▶ _Given material_
_____

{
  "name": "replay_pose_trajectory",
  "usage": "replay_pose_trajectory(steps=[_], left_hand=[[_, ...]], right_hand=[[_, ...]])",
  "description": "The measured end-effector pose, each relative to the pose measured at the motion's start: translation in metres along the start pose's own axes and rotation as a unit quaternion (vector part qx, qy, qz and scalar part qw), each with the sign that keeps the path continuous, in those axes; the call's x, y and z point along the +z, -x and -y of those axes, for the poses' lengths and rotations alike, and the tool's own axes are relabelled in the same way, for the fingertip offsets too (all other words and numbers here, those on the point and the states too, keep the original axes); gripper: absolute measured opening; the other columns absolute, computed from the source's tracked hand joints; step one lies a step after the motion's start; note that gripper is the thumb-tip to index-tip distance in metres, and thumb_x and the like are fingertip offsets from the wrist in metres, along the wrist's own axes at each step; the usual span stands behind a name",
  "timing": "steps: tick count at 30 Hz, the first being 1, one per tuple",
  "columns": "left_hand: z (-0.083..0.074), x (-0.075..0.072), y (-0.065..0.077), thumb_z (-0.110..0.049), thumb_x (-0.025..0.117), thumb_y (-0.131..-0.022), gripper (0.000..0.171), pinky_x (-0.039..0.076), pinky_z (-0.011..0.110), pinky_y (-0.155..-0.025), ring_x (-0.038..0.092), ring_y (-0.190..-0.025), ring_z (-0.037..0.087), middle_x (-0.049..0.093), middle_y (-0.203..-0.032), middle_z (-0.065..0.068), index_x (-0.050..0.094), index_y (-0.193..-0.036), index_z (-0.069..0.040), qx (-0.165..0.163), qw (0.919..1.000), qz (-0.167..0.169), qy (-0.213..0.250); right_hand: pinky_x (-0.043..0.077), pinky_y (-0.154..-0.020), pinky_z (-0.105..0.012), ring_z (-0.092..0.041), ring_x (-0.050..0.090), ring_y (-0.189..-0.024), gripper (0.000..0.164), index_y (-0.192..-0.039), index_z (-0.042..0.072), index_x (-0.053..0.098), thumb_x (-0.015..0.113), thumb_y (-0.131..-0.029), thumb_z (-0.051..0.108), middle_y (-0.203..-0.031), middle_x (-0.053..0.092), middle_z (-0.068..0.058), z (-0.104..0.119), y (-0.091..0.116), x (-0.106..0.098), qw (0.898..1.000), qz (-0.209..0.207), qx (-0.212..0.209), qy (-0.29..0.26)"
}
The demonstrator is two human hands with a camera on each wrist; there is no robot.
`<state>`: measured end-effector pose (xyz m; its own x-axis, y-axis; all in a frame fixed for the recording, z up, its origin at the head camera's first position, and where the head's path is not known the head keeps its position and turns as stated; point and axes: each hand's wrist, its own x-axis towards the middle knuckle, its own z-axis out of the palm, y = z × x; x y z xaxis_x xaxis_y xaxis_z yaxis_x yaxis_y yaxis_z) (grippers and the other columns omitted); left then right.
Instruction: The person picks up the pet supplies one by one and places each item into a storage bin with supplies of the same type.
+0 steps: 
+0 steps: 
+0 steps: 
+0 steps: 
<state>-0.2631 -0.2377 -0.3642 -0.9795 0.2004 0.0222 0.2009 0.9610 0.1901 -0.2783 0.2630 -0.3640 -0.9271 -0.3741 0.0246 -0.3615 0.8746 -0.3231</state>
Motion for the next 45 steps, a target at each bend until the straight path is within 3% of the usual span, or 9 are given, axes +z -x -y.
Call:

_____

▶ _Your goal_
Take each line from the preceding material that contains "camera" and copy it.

▶ _Response_
The demonstrator is two human hands with a camera on each wrist; there is no robot.
`<state>`: measured end-effector pose (xyz m; its own x-axis, y-axis; all in a frame fixed for the recording, z up, its origin at the head camera's first position, and where the head's path is not known the head keeps its position and turns as stated; point and axes: each hand's wrist, its own x-axis towards the middle knuckle, its own z-axis out of the palm, y = z × x; x y z xaxis_x xaxis_y xaxis_z yaxis_x yaxis_y yaxis_z) (grippers and the other columns omitted); left then right.

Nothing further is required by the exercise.